It sounds cribbed from a dystopian, sci-fi movie plot, but we are all walking talking batteries.
According to the first law of thermodynamics, energy can neither be created nor destroyed, it can only change form. In everything we do, from typing at a computer to going for a walk, we transform one form of energy into another. For the most part, the energy we produce as a byproduct of biological mechanisms is either too dispersed or exists in a form that is inefficient to convert into electricity. However, new technologies are helping us plug into our electric potential.
The idea of a device capturing our energy and putting it to use isn’t new. Automatic wristwatches, invented nearly a century ago, sap energy from our arm movements to wind springs and keep ticking. Today, our myriad devices rely on electricity to keep us connected, and turning our bodies into electrical generators has been a fruitful avenue of investigation. Researchers at MIT designed a battery that harvests energy from our body heat. Scientists recently developed a flexible material — an atom thick — that generates electricity from human movements, and could someday be woven into clothing.
And on the stranger side of things, engineers in the U.K this week unveiled a self-contained system that uses biochemical energy created by bacteria to generate electricity. Although that sounds complicated, it’s really quite simple: They make electricity from urine. Combined with a pump powered by their footsteps, the researchers succeeded in producing enough energy to power a wireless transmitter. Each step forces roughly 650 milliliters of urine through tubes connected to fuel cells loaded with bacteria that consume your nutrients and create electricity.
Every Step You Take
However, if you aren’t keen on having urine coursing through your socks, there are other options. Researchers from the Georgia Institute of Technology and Tsinghua University in Beijing developed a system that captures energy from your daily jog and converts it into electrical energy sufficient to power small devices such as watches and calculators.
The GIT researchers’ device utilizes energy generated every time our heel hits the ground, and it’s small enough to fit inside a shoe. As detailed in a study published in the journal Nature last week, their energy-capturing system relies on an instrument called a Triboelectric Nanogenerator (TENG). TENGs take advantage of a property of electrical insulators called contact electrification. When two different insulating materials such as glass and rubber are pressed together, one will acquire a positive charge and the other a negative charge, creating an electrical potential. When the materials are pulled apart, a high-voltage current is produced. By capturing this jolt of energy, the researchers are able to store and eventually use the electricity.

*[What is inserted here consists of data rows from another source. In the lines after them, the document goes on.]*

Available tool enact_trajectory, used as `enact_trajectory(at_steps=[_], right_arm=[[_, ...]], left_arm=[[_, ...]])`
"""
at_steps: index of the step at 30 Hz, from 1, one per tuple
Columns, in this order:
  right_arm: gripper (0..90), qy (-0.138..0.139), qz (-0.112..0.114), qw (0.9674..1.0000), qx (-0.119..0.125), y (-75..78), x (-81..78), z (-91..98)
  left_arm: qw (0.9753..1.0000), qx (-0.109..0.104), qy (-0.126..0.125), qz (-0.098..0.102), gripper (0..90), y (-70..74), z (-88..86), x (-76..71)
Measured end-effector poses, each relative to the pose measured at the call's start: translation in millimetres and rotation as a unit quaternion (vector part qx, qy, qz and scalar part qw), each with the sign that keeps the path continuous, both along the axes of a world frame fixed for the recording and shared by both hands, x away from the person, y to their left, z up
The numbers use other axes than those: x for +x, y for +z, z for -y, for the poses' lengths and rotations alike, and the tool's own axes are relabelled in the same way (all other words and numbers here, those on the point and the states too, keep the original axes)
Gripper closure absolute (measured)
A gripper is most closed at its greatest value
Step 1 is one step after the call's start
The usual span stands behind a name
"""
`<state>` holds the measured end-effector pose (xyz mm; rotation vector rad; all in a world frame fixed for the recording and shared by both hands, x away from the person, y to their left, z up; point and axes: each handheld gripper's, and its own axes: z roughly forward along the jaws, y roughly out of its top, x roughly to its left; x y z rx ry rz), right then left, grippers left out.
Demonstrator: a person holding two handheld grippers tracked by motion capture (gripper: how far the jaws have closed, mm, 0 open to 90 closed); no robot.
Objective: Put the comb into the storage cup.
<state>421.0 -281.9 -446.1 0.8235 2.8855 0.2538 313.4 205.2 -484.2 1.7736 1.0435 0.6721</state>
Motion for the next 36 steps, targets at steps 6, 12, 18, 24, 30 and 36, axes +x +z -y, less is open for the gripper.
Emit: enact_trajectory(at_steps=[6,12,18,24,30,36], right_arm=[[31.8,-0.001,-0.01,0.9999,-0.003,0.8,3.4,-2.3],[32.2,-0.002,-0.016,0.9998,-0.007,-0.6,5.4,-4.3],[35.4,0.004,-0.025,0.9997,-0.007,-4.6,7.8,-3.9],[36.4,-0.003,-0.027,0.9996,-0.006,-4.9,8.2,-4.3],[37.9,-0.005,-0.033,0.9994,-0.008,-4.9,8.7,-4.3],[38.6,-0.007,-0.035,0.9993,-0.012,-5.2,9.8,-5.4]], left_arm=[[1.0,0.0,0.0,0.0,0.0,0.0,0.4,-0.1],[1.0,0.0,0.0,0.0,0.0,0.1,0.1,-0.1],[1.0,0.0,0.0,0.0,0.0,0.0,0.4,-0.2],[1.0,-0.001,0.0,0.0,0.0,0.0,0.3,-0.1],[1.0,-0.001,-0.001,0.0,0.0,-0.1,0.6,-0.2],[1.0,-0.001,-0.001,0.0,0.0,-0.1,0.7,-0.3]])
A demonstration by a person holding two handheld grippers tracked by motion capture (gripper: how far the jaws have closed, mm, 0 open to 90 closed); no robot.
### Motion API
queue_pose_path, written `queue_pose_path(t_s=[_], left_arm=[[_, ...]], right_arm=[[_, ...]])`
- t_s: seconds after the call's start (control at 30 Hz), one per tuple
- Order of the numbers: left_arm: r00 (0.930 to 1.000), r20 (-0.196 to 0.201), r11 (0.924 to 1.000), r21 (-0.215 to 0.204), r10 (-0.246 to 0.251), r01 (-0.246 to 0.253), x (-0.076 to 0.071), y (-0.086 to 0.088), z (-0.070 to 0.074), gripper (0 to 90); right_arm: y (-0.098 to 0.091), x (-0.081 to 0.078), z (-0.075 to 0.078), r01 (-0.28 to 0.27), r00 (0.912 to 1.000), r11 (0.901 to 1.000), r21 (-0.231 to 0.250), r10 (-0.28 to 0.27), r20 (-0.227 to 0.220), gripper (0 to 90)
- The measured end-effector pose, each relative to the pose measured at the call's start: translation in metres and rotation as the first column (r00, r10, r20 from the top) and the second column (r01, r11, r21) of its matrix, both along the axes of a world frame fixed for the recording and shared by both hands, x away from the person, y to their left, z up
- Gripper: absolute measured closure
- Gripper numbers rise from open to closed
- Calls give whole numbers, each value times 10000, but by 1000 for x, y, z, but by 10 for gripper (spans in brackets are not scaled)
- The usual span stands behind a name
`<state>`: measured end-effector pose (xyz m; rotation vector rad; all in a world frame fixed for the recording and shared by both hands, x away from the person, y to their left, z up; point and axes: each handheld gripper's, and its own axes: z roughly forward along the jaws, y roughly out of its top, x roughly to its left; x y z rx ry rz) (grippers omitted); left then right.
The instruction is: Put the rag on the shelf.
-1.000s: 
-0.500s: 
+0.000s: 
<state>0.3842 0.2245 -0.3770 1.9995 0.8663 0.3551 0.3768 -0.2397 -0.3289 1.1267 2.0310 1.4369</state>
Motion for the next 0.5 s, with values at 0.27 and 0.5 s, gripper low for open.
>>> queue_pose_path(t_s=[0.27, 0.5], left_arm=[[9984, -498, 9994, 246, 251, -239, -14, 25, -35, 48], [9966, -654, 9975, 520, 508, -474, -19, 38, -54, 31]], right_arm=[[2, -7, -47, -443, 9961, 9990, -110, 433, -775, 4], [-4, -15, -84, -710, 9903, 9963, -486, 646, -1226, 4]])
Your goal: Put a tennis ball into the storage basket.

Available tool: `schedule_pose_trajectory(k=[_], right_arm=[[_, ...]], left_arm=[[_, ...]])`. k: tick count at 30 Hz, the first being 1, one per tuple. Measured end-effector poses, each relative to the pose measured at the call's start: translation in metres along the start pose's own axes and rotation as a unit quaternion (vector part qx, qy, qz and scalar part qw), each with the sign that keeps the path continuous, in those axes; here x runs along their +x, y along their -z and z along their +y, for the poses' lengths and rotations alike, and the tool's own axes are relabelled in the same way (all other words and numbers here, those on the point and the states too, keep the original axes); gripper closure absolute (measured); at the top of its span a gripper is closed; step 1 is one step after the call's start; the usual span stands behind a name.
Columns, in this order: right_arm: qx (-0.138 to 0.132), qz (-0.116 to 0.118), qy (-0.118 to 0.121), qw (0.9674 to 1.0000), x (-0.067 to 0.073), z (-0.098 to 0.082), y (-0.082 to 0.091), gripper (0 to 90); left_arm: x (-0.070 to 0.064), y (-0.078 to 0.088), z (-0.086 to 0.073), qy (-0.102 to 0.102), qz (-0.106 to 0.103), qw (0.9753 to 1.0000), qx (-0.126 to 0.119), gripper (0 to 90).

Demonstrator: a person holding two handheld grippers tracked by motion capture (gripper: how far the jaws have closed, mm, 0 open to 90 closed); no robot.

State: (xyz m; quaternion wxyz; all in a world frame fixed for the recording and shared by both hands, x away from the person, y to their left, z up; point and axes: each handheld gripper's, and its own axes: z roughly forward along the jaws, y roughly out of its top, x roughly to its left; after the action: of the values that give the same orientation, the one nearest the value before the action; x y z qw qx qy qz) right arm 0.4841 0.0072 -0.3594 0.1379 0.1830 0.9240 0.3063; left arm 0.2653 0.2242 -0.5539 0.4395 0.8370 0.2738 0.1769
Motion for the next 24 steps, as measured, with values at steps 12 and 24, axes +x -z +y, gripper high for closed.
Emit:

In practice, researchers’ TENG takes the form of a polymer film folded on top of itself several times so that a series of panels are sandwiched on top of each other. Within the structure, one layer is coated with aluminum and the other with fluorinated ethylene propylene. When these layers are pressed together and pulled apart, contact electrification produces a charge. The researchers embedded this structure in the heel of a shoe, where the repeated compression and decompression created by walking created an electrical charge.
The largest hurdle for the group came from the high impedance of TENGs, or the difficulty of passing a charge through them. Using traditional charging methods, the team would have achieved an efficiency of only 1 percent, in part because walking produces bursts of energy as opposed to a steady flow. However, by concentrating this energy with a capacitor and sending it through a two-step system of inductors (devices that use magnetic fields to store energy) they were able to even out the flow of electricity and increase efficiency. Using this system, the researchers were able to design a system that was 60 percent efficient — two orders of magnitude higher than before.
In their experiments, the researchers found that they could produce a steady current of 1.044 milliwatts of power — the amount of energy needed to power a hearing aid — by tapping the device with their palms. While that’s not nearly enough energy to put the coal industry out of business, it is more than sufficient to run small devices such as pedometers and could be used to create electrically self-sufficient medical implants. The researchers also suggest other possible uses for their technology, including in cars, wind turbines and other sources of mechanical energy.
The researchers’ findings are proof that there’s a little Energizer Bunny inside all of us.